When water vapor rapidly diffuses it changes rounded crystals into faceted ones  -  changes strong snow into weak snow. In other words: temperature gradients create potential weak layers that can kill us. That's why we pay so much attention to them. The point is that this is a completely reversible process.

Strong gradient turns rounds to facets. Weak gradient turns facets back to rounds, the process in reverse. However, it occurs much more slowly because it takes so much more energy to create a faceted crystal and when we take the energy source away (the strong temperature gradient) it takes some time for the crystal to return to its equilibrium state (rounds). In other words, it might take a week or two of a strong temperature gradient to form large faceted crystals but after you take the temperature gradient away, it can take weeks or months for them to stabilize, depending on the ambient temperature of the snow and how much compressive load is on top. In cold climates without much load on top of the faceted snow, it may never gain much strength  -  even without a temperature gradient.
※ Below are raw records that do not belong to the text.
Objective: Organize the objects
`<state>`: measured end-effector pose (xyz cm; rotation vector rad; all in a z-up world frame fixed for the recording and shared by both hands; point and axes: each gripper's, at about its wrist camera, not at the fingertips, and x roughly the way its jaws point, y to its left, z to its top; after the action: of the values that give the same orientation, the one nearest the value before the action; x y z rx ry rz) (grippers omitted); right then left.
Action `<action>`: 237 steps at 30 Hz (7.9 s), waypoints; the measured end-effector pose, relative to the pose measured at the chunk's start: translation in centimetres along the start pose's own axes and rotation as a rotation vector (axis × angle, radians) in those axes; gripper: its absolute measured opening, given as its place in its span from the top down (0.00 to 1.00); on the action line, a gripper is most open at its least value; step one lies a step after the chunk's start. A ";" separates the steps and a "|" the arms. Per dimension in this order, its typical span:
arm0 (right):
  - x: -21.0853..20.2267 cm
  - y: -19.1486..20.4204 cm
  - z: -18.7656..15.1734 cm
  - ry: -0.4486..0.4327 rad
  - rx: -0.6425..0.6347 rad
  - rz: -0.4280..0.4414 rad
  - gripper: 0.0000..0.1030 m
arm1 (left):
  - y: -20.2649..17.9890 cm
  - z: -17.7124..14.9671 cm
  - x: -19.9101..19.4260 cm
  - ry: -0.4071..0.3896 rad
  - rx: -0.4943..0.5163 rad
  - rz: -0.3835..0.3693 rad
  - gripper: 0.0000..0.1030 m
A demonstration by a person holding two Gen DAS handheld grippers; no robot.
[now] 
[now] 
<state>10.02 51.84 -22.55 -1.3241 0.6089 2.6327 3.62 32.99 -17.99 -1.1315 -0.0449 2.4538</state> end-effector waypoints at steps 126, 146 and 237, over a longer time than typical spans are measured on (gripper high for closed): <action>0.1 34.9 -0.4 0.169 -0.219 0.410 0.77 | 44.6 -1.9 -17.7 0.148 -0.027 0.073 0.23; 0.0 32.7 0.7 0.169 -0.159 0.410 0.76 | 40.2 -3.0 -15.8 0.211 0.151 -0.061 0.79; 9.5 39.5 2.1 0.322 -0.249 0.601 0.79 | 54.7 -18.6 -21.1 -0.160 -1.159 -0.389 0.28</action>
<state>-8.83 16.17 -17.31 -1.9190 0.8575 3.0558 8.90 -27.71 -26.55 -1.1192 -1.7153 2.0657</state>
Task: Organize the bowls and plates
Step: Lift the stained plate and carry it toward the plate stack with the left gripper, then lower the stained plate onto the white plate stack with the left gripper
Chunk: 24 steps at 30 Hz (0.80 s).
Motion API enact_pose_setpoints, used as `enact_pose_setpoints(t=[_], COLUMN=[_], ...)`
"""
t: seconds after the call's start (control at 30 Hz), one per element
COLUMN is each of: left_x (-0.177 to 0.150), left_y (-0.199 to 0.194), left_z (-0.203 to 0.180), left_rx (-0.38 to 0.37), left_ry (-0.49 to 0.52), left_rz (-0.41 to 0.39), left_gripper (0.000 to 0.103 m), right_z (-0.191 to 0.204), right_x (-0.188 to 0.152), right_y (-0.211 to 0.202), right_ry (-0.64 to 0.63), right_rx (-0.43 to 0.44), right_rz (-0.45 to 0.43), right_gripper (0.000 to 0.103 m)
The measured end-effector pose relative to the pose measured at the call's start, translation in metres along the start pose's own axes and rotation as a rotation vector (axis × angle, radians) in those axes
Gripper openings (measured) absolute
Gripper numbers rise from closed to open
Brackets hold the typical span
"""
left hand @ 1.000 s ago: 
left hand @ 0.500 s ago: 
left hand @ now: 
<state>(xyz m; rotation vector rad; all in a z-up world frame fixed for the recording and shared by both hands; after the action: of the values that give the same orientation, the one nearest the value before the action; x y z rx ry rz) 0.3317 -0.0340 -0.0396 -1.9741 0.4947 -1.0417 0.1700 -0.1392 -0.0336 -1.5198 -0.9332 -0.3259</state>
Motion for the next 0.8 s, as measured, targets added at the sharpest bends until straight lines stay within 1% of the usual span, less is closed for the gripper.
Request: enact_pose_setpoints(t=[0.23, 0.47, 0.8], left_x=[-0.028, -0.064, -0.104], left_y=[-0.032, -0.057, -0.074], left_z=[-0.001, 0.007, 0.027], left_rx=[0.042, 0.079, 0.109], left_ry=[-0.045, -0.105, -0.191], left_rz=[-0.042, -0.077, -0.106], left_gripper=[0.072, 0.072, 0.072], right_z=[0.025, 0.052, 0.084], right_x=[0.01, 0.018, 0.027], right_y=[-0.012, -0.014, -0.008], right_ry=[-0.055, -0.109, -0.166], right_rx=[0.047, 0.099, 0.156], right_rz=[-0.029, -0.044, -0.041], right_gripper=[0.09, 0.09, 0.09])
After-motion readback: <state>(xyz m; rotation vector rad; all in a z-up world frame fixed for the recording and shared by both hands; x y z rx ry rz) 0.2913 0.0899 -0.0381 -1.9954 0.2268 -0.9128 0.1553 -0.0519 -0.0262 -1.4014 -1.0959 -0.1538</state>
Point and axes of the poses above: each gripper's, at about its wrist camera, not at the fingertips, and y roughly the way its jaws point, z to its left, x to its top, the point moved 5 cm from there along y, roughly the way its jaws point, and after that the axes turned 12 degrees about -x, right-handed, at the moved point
The point here is: small temperature gradients make the snow stronger -  large temperature gradients make the snow weaker. Got that?

So, large temperature gradient  -  how large is large? For snow of an average snowpack temperature, say around -5 degrees C, the critical temperature gradient is about one degree centigrade per 10 centimeters (1 deg C / 10 cm). In cold snow, say colder than -10 deg. C you need a higher temperature gradient to cause faceting, and in warm snow you need slightly less.

For example, let's stick two thermometers into a snowpit wall, one 10 centimeters above the other. Say we measure a difference of only 1/2 deg. C in 10 cm,  it means that equilibrium snow is growing (snow is getting stronger). If we measure a temperature difference of 2 deg. C. in 10 cm, it means that faceted snow is growing (snow is getting weaker). All you have to do is to find a faceted layer in the snowpack, measure the gradient and you know whether the layer is gaining strength of loosing strength.

This is a powerful forecasting tool. Ever wonder why the SAIS pit profile shows a red line giving the temperature profile of the crystal types and layers within the pit? Now you know!